What scientific methods were employed?

Key methods included molecular cloning of gRNA-harboring plasmids, Lipofectamine-mediated transfection, fluorescence-based clonal selection, genomic PCR, T7 Endonuclease I assays, and Western Blot analysis for protein quantification.

What are the main topics discussed in the main body?

The main body covers the in silico gRNA design, the methodology for constructing CRISPR plasmids, the transfection process, the confirmation of genomic effects, and the statistical analysis of cell survival and protein expression levels.

Which keywords best describe this research?

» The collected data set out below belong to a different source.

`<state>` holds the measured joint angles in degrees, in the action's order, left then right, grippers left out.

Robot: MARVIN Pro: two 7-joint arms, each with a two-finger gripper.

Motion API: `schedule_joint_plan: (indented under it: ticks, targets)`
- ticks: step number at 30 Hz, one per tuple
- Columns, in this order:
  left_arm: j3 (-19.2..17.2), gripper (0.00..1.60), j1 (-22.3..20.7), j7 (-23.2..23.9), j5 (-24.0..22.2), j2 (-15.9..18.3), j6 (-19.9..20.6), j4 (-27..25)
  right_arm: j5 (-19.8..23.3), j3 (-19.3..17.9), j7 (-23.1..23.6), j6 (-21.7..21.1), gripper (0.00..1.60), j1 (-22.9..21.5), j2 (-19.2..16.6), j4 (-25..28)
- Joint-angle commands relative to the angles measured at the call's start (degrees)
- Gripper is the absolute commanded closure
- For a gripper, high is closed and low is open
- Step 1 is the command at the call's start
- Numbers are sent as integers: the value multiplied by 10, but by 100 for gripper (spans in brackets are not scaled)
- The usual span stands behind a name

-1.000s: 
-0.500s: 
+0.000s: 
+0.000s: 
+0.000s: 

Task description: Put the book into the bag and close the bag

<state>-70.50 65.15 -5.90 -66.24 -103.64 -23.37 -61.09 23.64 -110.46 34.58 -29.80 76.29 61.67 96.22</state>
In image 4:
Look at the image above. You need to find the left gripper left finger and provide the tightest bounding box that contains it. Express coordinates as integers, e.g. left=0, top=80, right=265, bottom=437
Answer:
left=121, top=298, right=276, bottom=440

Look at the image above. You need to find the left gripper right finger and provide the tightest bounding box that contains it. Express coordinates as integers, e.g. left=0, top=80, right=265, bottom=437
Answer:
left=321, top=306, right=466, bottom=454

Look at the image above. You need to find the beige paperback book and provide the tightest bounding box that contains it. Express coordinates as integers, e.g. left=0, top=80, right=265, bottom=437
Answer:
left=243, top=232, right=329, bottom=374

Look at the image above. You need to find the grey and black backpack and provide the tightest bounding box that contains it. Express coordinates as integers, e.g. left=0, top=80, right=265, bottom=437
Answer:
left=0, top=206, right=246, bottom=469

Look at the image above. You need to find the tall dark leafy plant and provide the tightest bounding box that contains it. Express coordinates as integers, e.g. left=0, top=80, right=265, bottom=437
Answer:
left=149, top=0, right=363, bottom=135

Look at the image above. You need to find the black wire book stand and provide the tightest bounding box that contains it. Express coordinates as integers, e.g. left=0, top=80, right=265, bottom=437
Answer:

CRISPR-Cas9, PA28γ, MCF-7, Breast Cancer, Gene Knockout, and Genome Engineering are among the most descriptive keywords for this study.

Why was the MCF-7 cell line chosen for these experiments?

MCF-7 is a well-established breast cancer cell line that allows researchers to study the impacts of PA28γ and p53, noting specifically that these cells are known to be Caspase-3 deficient.

What were the main conclusions regarding transfection efficiency?

The research found that transfection efficiency is heavily influenced by the specific gRNA construct used, with PSME3-targeting constructs displaying lower apparent efficiencies compared to tp53-targeting ones, often correlated with cell viability issues.

What was the outcome of the PA28γ knockout?

Western Blot analyses confirmed a successful reduction in PA28γ protein levels by approximately 50%, which was interpreted as a stable heterozygous knockout in the tested clones.